- Also known as: Cindy Dall
- Born: Cynthia Meggin Loya March 12, 1971 Roseville, California, United States
- Died: April 5, 2012 (aged 41) Sacramento, California, United States
- Occupations: Musician, photographer
- Instruments: Vocals, guitar
- Years active: 1996-2012

= Cynthia Dall =

Cynthia Dall (born Cynthia Meggin Loya; March 12, 1971 - April 5, 2012) was an American lo-fi musician and photographer. She gained notoriety in the fanzine world of the 1990s for her frequent transgressive-styled cover shots and appearances in Lisa Carver's Rollerderby magazine.

==Profile==
Dall was born in Roseville, California. She started recording and performing with then-boyfriend, Bill Callahan under his former moniker, Smog. She first appeared on the Smog song "Wine Stained Lips", which was a B-side to the 1994 "A Hit" 7" single. Dall went on to contribute vocals and guitar on the Burning Kingdom EP, Wild Love, and The Doctor Came at Dawn, and she toured with Smog in the US and Europe in 1995.

In 1996, Dall released her first solo album, Untitled. The original pressing of the LP had no artist name on the sleeve at the time, but Dall's name was later added for re-pressings. The album featured engineering work by Jim O'Rourke, and guitar and vocals by Callahan.
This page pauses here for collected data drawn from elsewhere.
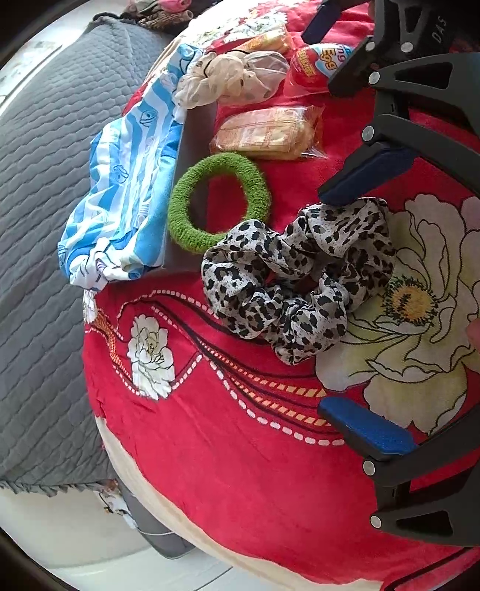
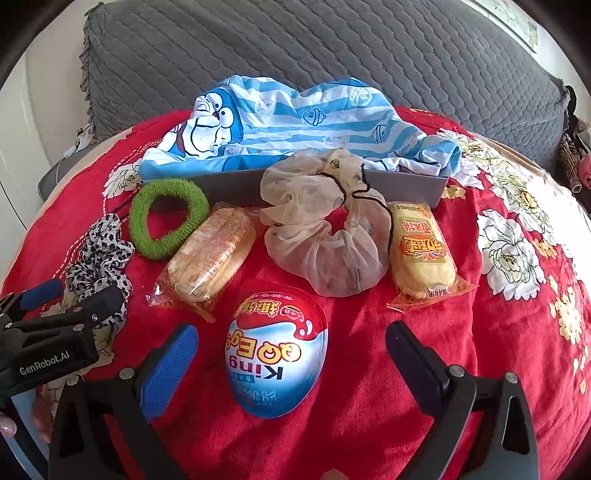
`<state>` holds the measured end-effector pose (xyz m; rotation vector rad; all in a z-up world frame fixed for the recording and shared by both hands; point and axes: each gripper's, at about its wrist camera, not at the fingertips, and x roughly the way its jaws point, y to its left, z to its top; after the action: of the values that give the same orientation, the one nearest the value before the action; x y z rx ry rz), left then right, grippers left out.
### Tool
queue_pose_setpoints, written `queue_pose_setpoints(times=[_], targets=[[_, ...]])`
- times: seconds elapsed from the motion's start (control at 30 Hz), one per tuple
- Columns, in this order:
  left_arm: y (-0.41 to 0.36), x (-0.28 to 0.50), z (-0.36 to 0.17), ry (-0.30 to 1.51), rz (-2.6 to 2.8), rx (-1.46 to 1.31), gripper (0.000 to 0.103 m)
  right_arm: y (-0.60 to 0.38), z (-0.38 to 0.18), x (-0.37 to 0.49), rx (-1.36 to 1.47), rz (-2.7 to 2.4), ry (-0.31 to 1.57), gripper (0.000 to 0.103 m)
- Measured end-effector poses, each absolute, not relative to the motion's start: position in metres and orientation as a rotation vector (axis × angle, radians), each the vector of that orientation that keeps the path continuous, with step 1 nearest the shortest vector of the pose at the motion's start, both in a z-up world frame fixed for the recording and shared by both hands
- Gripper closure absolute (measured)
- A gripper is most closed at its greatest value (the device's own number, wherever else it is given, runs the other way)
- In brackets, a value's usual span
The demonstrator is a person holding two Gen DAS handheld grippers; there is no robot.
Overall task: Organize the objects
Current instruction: 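Close left gripper on leopard scrunchie while right gripper closes on the toy egg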
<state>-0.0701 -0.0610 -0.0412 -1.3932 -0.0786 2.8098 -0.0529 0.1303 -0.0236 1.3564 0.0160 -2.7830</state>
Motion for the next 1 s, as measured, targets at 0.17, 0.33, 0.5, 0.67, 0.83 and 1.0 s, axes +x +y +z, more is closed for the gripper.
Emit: queue_pose_setpoints(times=[0.17,0.33,0.5,0.67,0.83,1.0], targets=[[-0.0598,-0.0742,-0.0450,-0.068,2.797,-1.397,0.000,0.1312,-0.0250,-0.0560,1.371,-2.775,-0.008,0.002],[-0.0618,-0.0773,-0.0472,-0.091,2.789,-1.399,0.000,0.1307,-0.0267,-0.0573,1.382,-2.761,-0.009,0.009],[-0.0603,-0.0784,-0.0468,-0.092,2.777,-1.398,0.000,0.1279,-0.0276,-0.0569,1.378,-2.742,0.012,0.017],[-0.0610,-0.0777,-0.0450,-0.115,2.761,-1.389,0.002,0.1291,-0.0307,-0.0581,1.400,-2.723,0.001,0.027],[-0.0557,-0.0766,-0.0434,-0.076,2.746,-1.373,0.017,0.1313,-0.0311,-0.0586,1.407,-2.716,-0.009,0.036],[-0.0522,-0.0766,-0.0430,-0.067,2.723,-1.377,0.043,0.1263,-0.0317,-0.0580,1.407,-2.676,0.004,0.049]])
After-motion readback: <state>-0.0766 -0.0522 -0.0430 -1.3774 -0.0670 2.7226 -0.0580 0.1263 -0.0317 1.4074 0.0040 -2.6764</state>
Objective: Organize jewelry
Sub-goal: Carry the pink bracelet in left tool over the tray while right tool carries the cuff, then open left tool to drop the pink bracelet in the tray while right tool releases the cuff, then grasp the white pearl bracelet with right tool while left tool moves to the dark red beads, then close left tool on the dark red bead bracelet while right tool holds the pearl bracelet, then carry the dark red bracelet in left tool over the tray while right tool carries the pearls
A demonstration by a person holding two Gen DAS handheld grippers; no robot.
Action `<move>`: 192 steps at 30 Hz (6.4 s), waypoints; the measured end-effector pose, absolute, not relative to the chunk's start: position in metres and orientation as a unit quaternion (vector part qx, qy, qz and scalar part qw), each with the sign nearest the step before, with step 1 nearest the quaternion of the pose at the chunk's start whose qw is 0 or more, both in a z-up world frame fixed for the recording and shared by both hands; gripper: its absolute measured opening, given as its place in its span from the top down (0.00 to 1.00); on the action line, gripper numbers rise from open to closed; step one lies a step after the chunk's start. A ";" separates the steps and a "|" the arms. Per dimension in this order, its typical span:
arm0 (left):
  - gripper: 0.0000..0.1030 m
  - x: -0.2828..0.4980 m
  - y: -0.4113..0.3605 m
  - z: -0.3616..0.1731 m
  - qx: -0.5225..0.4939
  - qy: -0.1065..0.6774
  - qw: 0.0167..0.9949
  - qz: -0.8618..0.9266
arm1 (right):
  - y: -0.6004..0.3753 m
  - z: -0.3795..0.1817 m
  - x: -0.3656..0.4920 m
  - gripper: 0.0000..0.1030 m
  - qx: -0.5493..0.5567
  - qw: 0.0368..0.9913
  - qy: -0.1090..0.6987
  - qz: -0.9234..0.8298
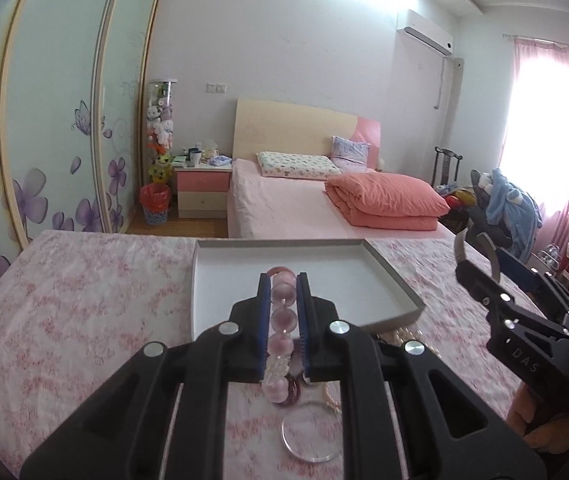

In 1998, she provided vocals for a remix of "Torture Day" by The Notwist.

In 2002, Dall released her second album, Sound Restores Young Men, which was recorded by O'Rourke and Tim Green of The Fucking Champs.

Dall had epilepsy. She also engaged in political activism around Sacramento, helping citizens register to vote.

Dall died in her home in Sacramento on April 5, 2012. According to her record label, she was in the process of working on demos for a new album of material.